(PROBLEM TO WORK ON)
Could you filter the listing for lines with the word "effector" and return them?

►

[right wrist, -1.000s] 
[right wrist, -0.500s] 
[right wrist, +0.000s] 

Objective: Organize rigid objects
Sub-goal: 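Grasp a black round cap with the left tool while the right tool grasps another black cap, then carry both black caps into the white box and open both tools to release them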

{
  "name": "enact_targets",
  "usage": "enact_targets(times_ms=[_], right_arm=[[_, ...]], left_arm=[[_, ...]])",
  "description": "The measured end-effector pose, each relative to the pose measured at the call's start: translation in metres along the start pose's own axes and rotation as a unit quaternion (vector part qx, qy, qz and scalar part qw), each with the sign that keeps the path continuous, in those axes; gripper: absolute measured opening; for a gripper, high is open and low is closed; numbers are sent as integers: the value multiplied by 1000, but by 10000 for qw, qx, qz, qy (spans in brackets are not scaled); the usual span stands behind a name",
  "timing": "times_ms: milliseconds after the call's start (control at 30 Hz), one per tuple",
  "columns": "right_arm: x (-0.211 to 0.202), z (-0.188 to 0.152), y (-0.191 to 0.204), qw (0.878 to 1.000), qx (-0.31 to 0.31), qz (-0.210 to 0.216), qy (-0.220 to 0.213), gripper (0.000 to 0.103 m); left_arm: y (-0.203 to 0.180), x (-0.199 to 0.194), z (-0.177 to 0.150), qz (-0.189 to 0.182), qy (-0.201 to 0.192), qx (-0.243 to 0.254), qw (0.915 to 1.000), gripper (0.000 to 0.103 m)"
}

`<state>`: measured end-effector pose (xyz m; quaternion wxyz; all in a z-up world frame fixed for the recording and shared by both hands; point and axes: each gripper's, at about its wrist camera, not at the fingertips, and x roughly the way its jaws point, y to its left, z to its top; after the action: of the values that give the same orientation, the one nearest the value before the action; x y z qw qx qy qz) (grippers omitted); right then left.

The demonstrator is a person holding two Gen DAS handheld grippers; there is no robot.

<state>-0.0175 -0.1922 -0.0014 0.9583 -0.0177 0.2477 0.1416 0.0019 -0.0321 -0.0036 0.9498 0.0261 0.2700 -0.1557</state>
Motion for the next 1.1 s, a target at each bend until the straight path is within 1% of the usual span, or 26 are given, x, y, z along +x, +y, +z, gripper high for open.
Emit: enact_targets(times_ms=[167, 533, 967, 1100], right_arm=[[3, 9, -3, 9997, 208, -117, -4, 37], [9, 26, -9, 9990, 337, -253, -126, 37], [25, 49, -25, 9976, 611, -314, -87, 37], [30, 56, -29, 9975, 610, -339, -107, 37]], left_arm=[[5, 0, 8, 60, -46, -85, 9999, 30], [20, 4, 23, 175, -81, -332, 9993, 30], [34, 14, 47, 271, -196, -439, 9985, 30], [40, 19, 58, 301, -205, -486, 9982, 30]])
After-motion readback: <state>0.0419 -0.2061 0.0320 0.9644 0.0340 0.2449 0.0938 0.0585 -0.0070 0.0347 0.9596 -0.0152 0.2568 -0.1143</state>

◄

(EXERCISE ANSWER)
  "description": "The measured end-effector pose, each relative to the pose measured at the call's start: translation in metres along the start pose's own axes and rotation as a unit quaternion (vector part qx, qy, qz and scalar part qw), each with the sign that keeps the path continuous, in those axes; gripper: absolute measured opening; for a gripper, high is open and low is closed; numbers are sent as integers: the value multiplied by 1000, but by 10000 for qw, qx, qz, qy (spans in brackets are not scaled); the usual span stands behind a name",
`<state>`: measured end-effector pose (xyz m; quaternion wxyz; all in a z-up world frame fixed for the recording and shared by both hands; point and axes: each gripper's, at about its wrist camera, not at the fingertips, and x roughly the way its jaws point, y to its left, z to its top; after the action: of the values that give the same orientation, the one nearest the value before the action; x y z qw qx qy qz) (grippers omitted); right then left.

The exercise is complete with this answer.